▶ **EXERCISE DIRECTIONS**:
From the entries that follow, gather each line holding the word "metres".

▶ **DATA TO EXAMINE**:
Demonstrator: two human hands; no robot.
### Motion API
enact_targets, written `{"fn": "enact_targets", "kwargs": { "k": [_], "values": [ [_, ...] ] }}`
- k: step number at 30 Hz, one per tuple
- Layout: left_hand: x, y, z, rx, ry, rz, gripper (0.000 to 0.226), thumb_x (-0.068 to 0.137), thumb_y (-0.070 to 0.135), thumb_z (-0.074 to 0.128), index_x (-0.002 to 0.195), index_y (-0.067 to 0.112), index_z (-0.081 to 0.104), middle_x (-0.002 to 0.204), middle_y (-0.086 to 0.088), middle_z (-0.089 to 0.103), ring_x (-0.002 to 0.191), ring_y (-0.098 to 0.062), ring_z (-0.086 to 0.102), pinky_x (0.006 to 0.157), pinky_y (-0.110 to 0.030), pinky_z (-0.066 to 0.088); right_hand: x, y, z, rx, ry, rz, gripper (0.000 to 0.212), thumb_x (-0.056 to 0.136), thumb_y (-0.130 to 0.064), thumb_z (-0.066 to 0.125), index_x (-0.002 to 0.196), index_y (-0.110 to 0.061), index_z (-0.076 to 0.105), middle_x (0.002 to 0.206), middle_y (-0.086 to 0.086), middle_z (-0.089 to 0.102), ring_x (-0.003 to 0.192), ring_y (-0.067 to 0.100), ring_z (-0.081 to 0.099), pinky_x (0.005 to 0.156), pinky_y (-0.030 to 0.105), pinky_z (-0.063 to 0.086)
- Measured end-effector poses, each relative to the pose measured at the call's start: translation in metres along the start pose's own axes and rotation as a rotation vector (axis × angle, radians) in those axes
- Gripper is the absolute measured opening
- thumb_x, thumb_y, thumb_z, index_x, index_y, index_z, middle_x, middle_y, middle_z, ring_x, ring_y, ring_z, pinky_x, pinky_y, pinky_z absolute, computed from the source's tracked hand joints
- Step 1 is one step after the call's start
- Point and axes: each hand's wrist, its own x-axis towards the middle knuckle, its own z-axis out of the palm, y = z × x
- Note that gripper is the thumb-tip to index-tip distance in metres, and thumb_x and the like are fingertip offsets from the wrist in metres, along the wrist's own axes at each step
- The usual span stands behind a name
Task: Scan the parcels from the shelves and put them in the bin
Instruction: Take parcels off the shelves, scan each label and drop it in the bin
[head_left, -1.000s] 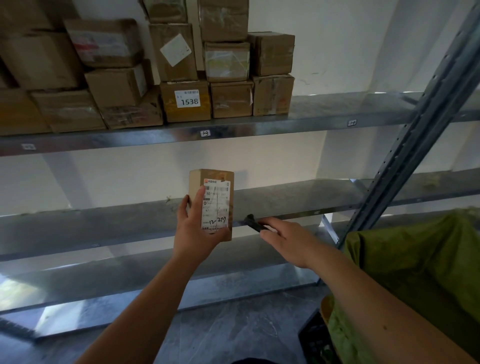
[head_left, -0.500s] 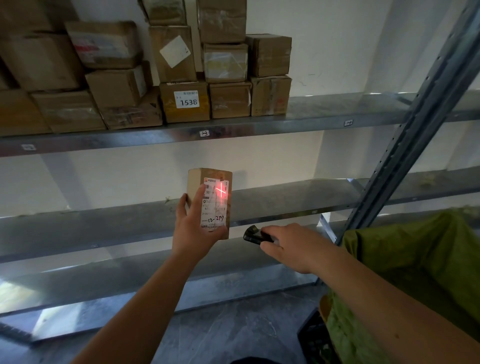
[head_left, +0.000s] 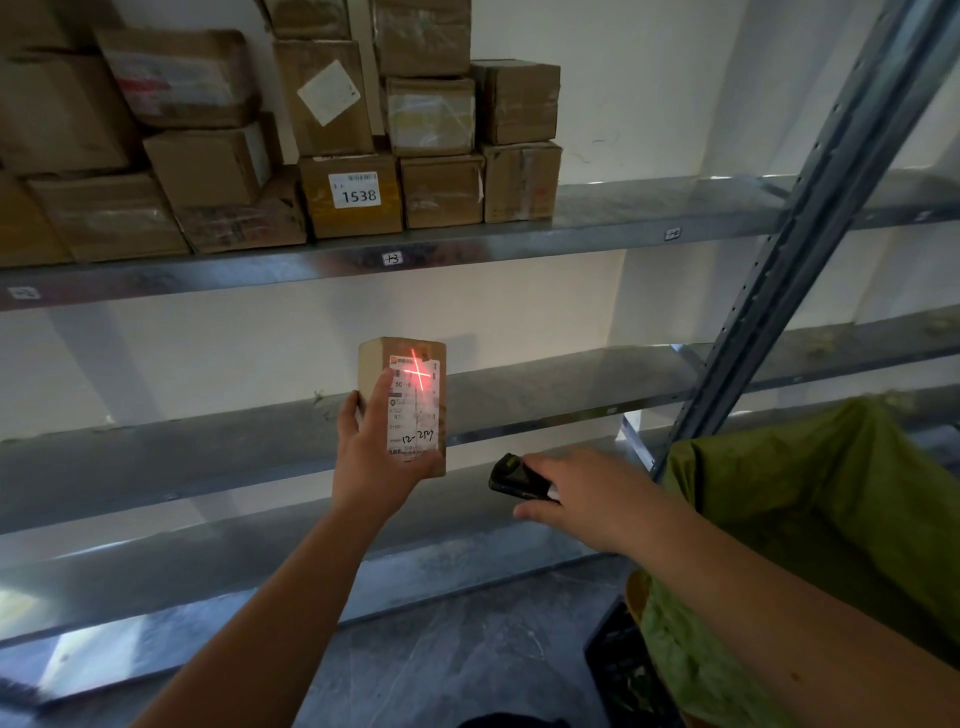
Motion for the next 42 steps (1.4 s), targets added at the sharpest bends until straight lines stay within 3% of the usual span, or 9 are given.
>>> {"fn": "enact_targets", "kwargs": {
  "k": [4,8,15,21,32,37,42],
  "values": [
    [-0.003,0.0,0.002,-0.016,-0.012,0.005,0.126,0.07,0.04,0.095,0.155,0.062,0.005,0.167,0.004,0.006,0.149,-0.035,0.03,0.108,-0.06,0.049,-0.01,-0.001,0.007,-0.071,0.04,0.049,0.068,0.099,-0.071,0.043,0.155,-0.033,0.036,0.117,0.006,0.061,0.089,0.017,0.049,0.072,0.034,0.042],
    [-0.008,0.0,0.004,-0.027,-0.014,0.012,0.125,0.071,0.04,0.094,0.155,0.063,0.004,0.167,0.004,0.007,0.15,-0.035,0.03,0.108,-0.061,0.048,-0.014,0.005,0.021,-0.162,0.074,0.122,0.076,0.097,-0.076,0.036,0.161,-0.037,0.022,0.129,0.013,0.057,0.115,0.031,0.055,0.089,0.04,0.048],
    [-0.016,0.002,0.007,-0.037,-0.006,0.017,0.125,0.07,0.042,0.094,0.155,0.061,0.005,0.167,0.006,0.008,0.151,-0.034,0.029,0.109,-0.063,0.047,-0.025,0.007,0.036,-0.226,0.13,0.17,0.078,0.097,-0.078,0.031,0.162,-0.039,0.014,0.133,0.017,0.054,0.121,0.034,0.052,0.095,0.044,0.047],
    [-0.02,-0.001,0.007,-0.038,0.025,0.021,0.123,0.074,0.042,0.093,0.156,0.061,0.004,0.169,0.007,0.002,0.155,-0.036,0.022,0.112,-0.064,0.044,-0.033,0.008,0.049,-0.234,0.079,0.213,0.078,0.096,-0.08,0.028,0.162,-0.042,0.011,0.142,0.018,0.049,0.129,0.037,0.047,0.099,0.047,0.046],
    [-0.029,0.001,0.013,-0.115,0.101,0.045,0.124,0.077,0.035,0.092,0.143,0.076,-0.005,0.169,0.007,-0.003,0.154,-0.034,0.019,0.113,-0.057,0.043,-0.041,0.003,0.058,-0.171,0.061,0.201,0.076,0.096,-0.08,0.027,0.162,-0.044,0.013,0.133,0.015,0.054,0.117,0.031,0.054,0.087,0.039,0.045],
    [-0.026,0.002,0.016,-0.205,0.116,0.024,0.123,0.078,0.031,0.091,0.138,0.08,-0.004,0.168,0.009,-0.006,0.154,-0.033,0.016,0.113,-0.058,0.045,-0.045,-0.005,0.058,-0.114,0.039,0.2,0.075,0.097,-0.079,0.028,0.162,-0.044,0.013,0.136,0.015,0.054,0.122,0.032,0.052,0.094,0.04,0.046],
    [-0.023,0.001,0.024,-0.209,0.136,0.002,0.117,0.079,0.031,0.091,0.152,0.063,0.005,0.168,0.01,-0.009,0.155,-0.033,0.012,0.113,-0.06,0.045,-0.046,-0.011,0.056,-0.085,0.047,0.194,0.075,0.097,-0.079,0.028,0.162,-0.045,0.012,0.135,0.014,0.054,0.121,0.03,0.053,0.095,0.039,0.045]
  ]
}}
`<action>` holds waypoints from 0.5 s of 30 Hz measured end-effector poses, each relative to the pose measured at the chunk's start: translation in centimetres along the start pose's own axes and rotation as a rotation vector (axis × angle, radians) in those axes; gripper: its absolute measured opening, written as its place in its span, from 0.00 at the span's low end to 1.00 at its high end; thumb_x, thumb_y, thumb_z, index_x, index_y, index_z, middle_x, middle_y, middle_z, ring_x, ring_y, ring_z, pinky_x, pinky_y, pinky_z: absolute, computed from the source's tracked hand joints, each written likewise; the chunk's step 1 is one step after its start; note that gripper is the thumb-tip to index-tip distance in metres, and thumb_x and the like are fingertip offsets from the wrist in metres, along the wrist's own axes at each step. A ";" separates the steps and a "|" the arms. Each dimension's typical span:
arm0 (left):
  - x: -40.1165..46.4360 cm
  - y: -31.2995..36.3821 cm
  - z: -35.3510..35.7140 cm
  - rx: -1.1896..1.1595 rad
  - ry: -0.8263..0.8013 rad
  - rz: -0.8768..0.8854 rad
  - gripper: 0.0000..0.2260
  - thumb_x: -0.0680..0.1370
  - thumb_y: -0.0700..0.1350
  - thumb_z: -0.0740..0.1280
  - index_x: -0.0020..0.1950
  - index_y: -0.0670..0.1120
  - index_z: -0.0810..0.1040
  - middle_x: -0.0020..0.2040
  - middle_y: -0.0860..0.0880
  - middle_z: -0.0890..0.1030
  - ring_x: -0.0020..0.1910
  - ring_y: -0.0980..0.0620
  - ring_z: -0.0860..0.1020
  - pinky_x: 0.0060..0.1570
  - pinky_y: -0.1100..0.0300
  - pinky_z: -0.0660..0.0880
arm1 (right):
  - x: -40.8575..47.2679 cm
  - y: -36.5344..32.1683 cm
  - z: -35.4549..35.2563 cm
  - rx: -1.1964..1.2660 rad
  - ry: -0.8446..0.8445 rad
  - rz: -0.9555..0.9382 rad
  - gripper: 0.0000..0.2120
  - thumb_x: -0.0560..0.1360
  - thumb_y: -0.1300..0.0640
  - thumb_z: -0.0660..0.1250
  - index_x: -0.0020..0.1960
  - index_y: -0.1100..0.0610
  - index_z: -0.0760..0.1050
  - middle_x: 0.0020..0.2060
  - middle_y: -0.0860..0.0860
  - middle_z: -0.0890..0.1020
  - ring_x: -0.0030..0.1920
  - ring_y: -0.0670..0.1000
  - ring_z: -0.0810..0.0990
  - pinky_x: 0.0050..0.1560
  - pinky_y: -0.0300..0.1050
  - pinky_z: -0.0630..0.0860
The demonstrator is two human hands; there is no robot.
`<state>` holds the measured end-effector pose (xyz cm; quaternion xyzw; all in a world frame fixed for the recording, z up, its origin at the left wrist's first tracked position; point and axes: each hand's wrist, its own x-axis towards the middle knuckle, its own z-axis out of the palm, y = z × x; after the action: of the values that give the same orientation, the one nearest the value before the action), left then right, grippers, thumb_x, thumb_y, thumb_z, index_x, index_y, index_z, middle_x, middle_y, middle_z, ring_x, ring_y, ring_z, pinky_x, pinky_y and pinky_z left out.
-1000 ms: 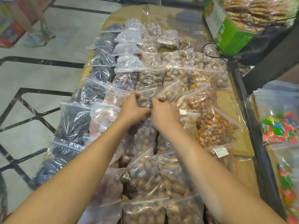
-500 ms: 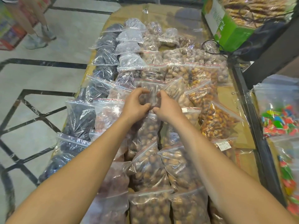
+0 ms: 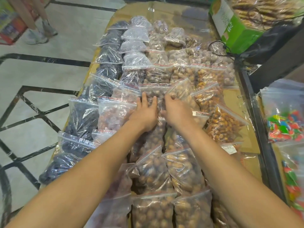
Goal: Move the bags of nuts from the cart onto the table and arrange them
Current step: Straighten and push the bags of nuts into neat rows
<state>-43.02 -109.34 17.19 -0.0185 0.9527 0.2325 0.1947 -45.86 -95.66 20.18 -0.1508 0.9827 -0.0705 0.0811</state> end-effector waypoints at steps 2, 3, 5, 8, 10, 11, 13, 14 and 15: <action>-0.7 0.5 -0.2 0.074 0.037 0.027 0.30 0.85 0.46 0.52 0.83 0.43 0.41 0.79 0.38 0.30 0.79 0.33 0.35 0.76 0.35 0.50 | -0.6 0.1 0.2 0.002 0.017 -0.117 0.23 0.77 0.53 0.74 0.68 0.56 0.71 0.59 0.59 0.76 0.56 0.64 0.80 0.48 0.52 0.75; -1.1 0.3 -0.1 0.099 0.065 0.056 0.29 0.85 0.46 0.52 0.82 0.41 0.42 0.80 0.38 0.31 0.80 0.34 0.36 0.77 0.37 0.51 | -0.9 0.2 0.4 0.009 -0.005 -0.185 0.22 0.76 0.55 0.74 0.68 0.55 0.73 0.60 0.58 0.75 0.57 0.63 0.80 0.51 0.53 0.76; -1.7 -0.4 0.5 0.146 0.046 0.102 0.29 0.85 0.49 0.50 0.82 0.38 0.43 0.81 0.38 0.35 0.81 0.38 0.39 0.79 0.42 0.49 | -1.1 0.4 1.0 0.009 -0.051 -0.239 0.17 0.77 0.56 0.72 0.65 0.54 0.76 0.62 0.55 0.74 0.57 0.62 0.81 0.55 0.55 0.79; -1.3 -1.0 0.8 0.087 -0.008 0.076 0.29 0.85 0.50 0.48 0.82 0.39 0.42 0.81 0.41 0.35 0.81 0.42 0.38 0.80 0.45 0.46 | -0.4 -0.4 0.9 0.076 -0.035 -0.143 0.12 0.76 0.54 0.72 0.59 0.51 0.80 0.59 0.53 0.79 0.58 0.58 0.81 0.54 0.52 0.80; -1.0 -0.6 0.6 -0.031 0.061 0.062 0.27 0.84 0.47 0.52 0.81 0.37 0.52 0.82 0.40 0.39 0.82 0.39 0.45 0.79 0.44 0.51 | 0.4 -1.1 0.5 0.144 0.000 -0.023 0.13 0.76 0.56 0.72 0.59 0.52 0.76 0.56 0.54 0.80 0.56 0.60 0.81 0.51 0.52 0.78; -0.9 -0.3 0.5 -0.091 0.128 0.052 0.24 0.84 0.45 0.55 0.78 0.37 0.60 0.83 0.38 0.43 0.80 0.38 0.54 0.77 0.44 0.58 | 0.7 -1.3 0.3 0.150 -0.010 0.029 0.14 0.76 0.57 0.71 0.60 0.53 0.73 0.57 0.56 0.78 0.54 0.62 0.81 0.49 0.53 0.77; -1.0 0.2 0.1 -0.156 0.251 0.007 0.18 0.81 0.42 0.60 0.70 0.37 0.67 0.82 0.37 0.51 0.67 0.39 0.74 0.63 0.46 0.74 | 1.0 -1.5 0.4 0.149 -0.064 0.090 0.17 0.77 0.56 0.69 0.63 0.54 0.68 0.57 0.60 0.76 0.53 0.64 0.79 0.46 0.52 0.74; -1.0 0.3 0.0 -0.185 0.279 -0.007 0.18 0.80 0.42 0.61 0.70 0.38 0.68 0.81 0.37 0.56 0.62 0.41 0.77 0.59 0.47 0.76 | 1.1 -1.6 0.6 0.156 -0.080 0.100 0.17 0.78 0.55 0.69 0.64 0.54 0.67 0.57 0.60 0.78 0.54 0.64 0.80 0.46 0.52 0.73; -1.1 0.2 -0.1 -0.212 0.293 0.009 0.19 0.80 0.41 0.61 0.71 0.40 0.69 0.80 0.38 0.60 0.63 0.41 0.76 0.60 0.47 0.76 | 1.0 -1.7 0.9 0.176 -0.081 0.108 0.17 0.78 0.54 0.68 0.64 0.55 0.67 0.56 0.60 0.80 0.55 0.64 0.80 0.46 0.52 0.72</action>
<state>-42.11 -109.23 17.77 -0.0686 0.9411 0.3273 0.0497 -46.18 -97.66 19.45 -0.0928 0.9754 -0.1458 0.1371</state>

▶ **RESULT**:
- Measured end-effector poses, each relative to the pose measured at the call's start: translation in metres along the start pose's own axes and rotation as a rotation vector (axis × angle, radians) in those axes
- Note that gripper is the thumb-tip to index-tip distance in metres, and thumb_x and the like are fingertip offsets from the wrist in metres, along the wrist's own axes at each step
`<action>` holds waypoints from 0.5 s of 30 Hz measured end-effector poses, each relative to the pose measured at the chunk's start: translation in centimetres along the start pose's own axes and rotation as a rotation vector (axis × angle, radians) in those axes; gripper: its absolute measured opening, written as its place in its span, from 0.00 at the span's low end to 1.00 at its high end; thumb_x, thumb_y, thumb_z, index_x, index_y, index_z, middle_x, middle_y, middle_z, ring_x, ring_y, ring_z, pinky_x, pinky_y, pinky_z: absolute, computed from the source's tracked hand joints, each written likewise; the chunk's step 1 is one step after its start; note that gripper is the thumb-tip to index-tip distance in metres, and thumb_x and the like are fingertip offsets from the wrist in metres, along the wrist's own axes at each step. A ";" separates the steps and a "|" the arms. Each dimension's typical span:

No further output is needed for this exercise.